TASK ITEM :: Repeat exactly the lines from the line containing "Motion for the" to the last line of the listing, including both.

PROVIDED DATA ::
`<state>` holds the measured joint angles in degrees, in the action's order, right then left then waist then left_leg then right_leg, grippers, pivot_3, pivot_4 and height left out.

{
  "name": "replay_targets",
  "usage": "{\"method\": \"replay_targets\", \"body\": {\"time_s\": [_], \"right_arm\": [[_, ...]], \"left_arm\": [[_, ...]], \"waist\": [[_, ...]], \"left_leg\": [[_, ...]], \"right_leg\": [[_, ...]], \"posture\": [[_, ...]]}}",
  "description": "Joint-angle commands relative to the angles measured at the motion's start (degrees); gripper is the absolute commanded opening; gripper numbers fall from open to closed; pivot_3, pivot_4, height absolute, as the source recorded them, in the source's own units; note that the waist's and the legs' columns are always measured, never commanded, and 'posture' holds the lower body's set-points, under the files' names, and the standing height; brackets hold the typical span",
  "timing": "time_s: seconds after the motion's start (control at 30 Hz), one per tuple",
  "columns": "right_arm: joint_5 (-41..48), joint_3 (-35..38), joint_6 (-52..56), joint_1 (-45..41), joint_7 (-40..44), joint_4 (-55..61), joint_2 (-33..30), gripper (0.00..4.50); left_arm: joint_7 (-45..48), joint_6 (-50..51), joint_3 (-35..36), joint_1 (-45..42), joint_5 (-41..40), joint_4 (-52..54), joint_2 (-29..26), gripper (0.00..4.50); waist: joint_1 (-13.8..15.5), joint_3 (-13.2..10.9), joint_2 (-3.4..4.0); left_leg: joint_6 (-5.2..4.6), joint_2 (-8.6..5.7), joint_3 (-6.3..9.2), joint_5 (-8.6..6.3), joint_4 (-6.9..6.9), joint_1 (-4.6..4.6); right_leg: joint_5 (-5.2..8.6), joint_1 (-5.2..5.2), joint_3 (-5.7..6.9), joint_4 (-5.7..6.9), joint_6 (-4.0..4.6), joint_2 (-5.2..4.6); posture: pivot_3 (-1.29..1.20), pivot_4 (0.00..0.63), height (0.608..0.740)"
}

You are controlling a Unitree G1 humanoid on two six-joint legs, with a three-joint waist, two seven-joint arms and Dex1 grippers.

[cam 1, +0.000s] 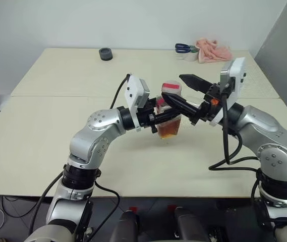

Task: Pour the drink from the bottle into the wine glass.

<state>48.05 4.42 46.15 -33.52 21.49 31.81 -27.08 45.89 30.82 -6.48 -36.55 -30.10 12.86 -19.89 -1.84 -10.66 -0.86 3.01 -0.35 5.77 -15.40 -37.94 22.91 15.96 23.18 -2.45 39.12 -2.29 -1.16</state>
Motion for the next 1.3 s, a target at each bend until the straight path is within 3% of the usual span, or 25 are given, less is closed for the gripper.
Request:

ANSWER BOX ::
Motion for the next 1.3 s, a target at each bend until the straight path is within 3% of the usual span, or 25 are given, less is closed for the gripper.
Request:

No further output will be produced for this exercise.